**Exercise description:** Track down each line below containing the string "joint" and copy it.

**Data excerpt:**
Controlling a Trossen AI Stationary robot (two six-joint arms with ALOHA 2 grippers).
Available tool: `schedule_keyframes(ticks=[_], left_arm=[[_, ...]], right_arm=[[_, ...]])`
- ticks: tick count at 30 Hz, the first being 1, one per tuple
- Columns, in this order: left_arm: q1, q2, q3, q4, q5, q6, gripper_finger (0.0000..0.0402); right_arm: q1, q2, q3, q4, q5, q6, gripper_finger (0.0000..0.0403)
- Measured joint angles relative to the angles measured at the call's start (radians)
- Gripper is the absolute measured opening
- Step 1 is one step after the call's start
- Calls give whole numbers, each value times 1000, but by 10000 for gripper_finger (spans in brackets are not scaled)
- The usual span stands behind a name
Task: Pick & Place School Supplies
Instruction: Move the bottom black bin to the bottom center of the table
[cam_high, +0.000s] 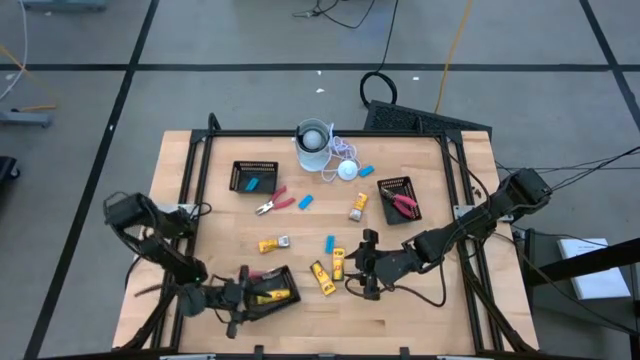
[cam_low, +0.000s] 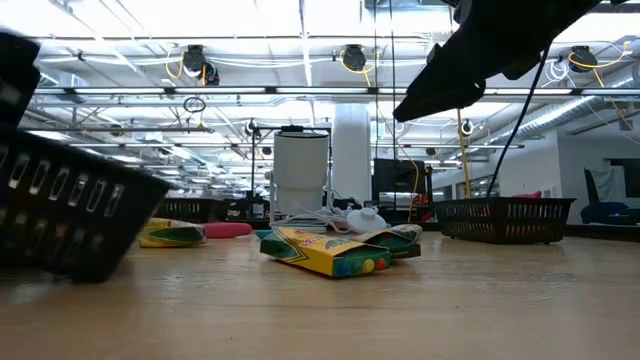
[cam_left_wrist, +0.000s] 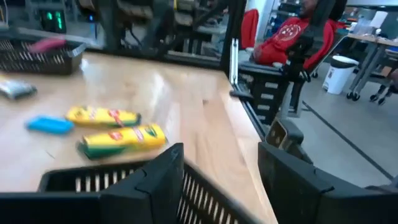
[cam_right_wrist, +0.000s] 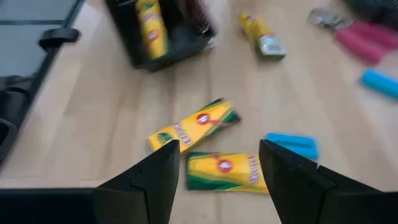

**Answer space:**
Controlling a Trossen AI Stationary robot (two six-joint arms with ALOHA 2 grippers).
- Measured joint angles relative to the angles measured at the call's start (radians)

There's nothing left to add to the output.